• _WORK ITEM_: Each line below containing the word "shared" needs to be shown.

• _PROVIDED MATERIAL_:
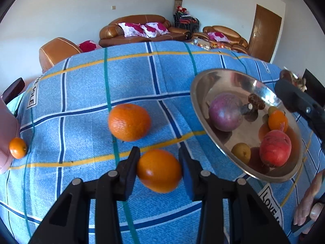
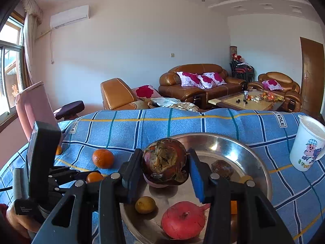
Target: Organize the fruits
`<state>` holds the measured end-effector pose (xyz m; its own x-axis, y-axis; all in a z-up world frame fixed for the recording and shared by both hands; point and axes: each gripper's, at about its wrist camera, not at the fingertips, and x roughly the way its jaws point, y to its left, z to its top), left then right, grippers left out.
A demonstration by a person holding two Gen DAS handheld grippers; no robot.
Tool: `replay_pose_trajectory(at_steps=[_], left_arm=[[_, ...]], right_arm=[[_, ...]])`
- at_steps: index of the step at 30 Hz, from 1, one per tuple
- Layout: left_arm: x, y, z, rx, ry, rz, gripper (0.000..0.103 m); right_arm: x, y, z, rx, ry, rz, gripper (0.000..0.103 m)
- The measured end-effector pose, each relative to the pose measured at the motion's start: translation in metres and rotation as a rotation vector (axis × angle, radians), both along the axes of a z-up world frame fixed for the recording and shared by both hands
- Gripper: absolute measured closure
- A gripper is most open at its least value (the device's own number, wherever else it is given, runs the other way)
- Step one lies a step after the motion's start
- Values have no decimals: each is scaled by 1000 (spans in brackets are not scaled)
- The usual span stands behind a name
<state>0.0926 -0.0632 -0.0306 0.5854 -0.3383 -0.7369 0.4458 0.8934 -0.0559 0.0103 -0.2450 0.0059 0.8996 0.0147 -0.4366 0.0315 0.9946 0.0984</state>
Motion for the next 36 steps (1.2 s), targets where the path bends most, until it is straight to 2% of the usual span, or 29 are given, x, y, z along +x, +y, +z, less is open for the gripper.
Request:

• _TASK ANSWER_:
`<state>` holds the measured end-effector pose (xyz m; its own x-axis, y-axis; all in a z-up world frame fixed for the recording and shared by both hands; point and axes: each gripper's, at about its wrist camera, not at the fingertips, and x roughly the way its jaws point, y to its left, z to its top), left then right, grippers left out.
- The measured end-effector pose, each relative to the pose measured at the motion's start: translation in metres and rotation as a rotation vector (axis × angle, radians), both along the axes of a z-up world frame fixed for the recording and shared by both hands

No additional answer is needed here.